Il mondo (è) di Putin

Non solo Depardieu tiene i conti a Mosca, Grillo e Salvini ne hanno fatto la loro capitale, e Farage con Le Pen. E Trump. E Fillon. E Sarkozy. Non per soldi, malgrado le tante malignità. E benché la Russia sia impoverita dagli embarghi e anzi “allo sbando”.
È anche una mania. Putin ha gestito la campagna presidenziale americana, nell’immaginario di un certo Occidente. Ora sta gestendo quella francese: Fillon è un suo protégé,  anche Sarkozy, insieme con Le Pen. E chissà che non ci abbia messo lo zampino nella Brexit – prima o poi non mancheranno indizi. .
Ma qualcosa ci dev’essere sotto, di più solido. Perché il fatto c’è: Putin, debole, sole e tutto, è in questo momento al centro delle più importanti questioni mondiali, militari, diplomatiche, politiche, religiose, e perfino, malgrado la vulnerabilità in questo campo della Russia, economiche.
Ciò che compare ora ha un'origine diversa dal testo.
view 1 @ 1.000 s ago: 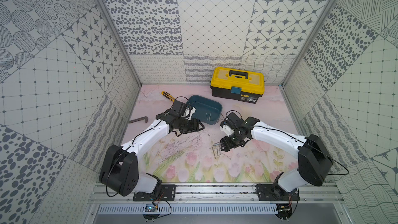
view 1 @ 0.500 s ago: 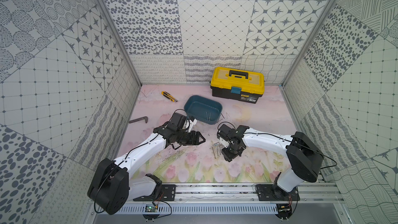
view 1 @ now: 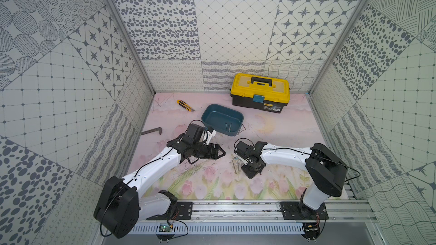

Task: Put the nails on the desktop into the storage box
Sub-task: Pick up the nail from the center of the board.

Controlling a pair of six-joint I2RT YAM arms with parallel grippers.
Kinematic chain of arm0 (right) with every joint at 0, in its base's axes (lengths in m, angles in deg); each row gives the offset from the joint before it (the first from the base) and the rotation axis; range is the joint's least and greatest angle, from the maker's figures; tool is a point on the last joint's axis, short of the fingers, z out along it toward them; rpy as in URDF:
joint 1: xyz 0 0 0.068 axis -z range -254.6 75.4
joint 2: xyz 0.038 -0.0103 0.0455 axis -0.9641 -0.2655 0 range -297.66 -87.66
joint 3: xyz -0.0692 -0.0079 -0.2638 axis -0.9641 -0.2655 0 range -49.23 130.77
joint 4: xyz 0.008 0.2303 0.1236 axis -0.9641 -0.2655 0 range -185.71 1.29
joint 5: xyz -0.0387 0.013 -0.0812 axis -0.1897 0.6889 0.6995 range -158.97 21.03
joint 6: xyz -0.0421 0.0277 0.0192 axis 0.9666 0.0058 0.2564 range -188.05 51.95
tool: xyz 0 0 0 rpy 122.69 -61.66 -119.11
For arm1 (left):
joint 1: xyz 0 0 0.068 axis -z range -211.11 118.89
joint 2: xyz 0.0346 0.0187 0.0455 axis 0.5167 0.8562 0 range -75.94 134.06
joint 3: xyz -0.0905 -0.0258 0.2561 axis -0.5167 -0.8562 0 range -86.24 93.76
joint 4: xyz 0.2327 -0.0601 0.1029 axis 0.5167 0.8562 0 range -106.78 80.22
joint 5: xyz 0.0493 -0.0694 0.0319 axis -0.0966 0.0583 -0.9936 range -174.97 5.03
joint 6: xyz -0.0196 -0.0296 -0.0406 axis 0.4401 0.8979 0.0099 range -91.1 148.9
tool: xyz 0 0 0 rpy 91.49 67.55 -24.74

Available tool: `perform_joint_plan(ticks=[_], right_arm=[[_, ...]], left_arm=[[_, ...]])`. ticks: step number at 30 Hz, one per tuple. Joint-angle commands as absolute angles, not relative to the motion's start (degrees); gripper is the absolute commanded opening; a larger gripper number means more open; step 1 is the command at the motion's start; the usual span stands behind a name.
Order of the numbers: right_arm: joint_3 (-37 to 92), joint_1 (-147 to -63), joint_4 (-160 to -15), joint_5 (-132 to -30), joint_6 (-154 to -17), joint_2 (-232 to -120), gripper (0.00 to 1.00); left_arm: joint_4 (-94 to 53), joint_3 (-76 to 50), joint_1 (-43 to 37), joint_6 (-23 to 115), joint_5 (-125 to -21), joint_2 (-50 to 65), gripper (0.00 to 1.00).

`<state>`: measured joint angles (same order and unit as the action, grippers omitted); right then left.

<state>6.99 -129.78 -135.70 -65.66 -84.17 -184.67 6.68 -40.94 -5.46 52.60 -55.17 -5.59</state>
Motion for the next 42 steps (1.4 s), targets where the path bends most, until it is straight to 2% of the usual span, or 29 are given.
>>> perform_joint_plan(ticks=[1,11,20,28,36,42], right_arm=[[5.86,-130.90,-133.00,-64.10,-85.56,-187.56,0.31],[5.39,-131.56,-132.55,-64.58,-85.79,-188.31,0.00],[4.26,-132.65,-132.53,-65.28,-84.22,-183.83,0.00],[4.49,-131.70,-131.51,-67.68,-85.04,-174.56,0.00],[6.48,-124.15,-131.51,-74.86,-87.93,-164.69,0.00],[11.95,-115.55,-131.18,-80.82,-89.70,-161.84,0.00]], left_arm=[[7.48,-39.67,-5.25,49.58,-54.81,-5.76,0.75],[7.40,-39.78,-5.27,49.91,-55.23,-5.82,0.75],[6.79,-39.59,-5.28,50.34,-55.50,-5.80,0.76],[3.95,-37.67,-5.27,52.04,-54.17,-5.72,0.84],[-2.37,-34.05,-6.78,57.20,-49.12,-5.53,0.99],[-4.40,-30.73,-10.73,64.13,-48.37,-5.23,1.00]])
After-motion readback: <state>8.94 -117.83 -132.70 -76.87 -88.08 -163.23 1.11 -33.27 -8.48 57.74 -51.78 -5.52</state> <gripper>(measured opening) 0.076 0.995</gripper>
La resistenza tradizionalista
Il mensile americano “The Atlantic” ne dà una lettura politica che vale la pena scorrere, sotto il titolo “È il mondo di Putin” – sottotitolo: “Come il presidente russo divenne l’eroe ideologico dei nazionalisti ovunque”:
Putin, personalità “comunque di statura fuori misura”, e il faro e la calamita del populismo – da intendersi come insoddisfazione generica: “Ha ottenuto questa prominenza perché ha anticipato la rivolta populista globale e ha contribuito a darle forma ideologica. Con la sua critica apocalittica dell’Occidente – che gioca anche con le paure di una risposta della cristianità debole al terrorismo islamico – Putin è diventato una mascotte della resistenza tradizionalista”.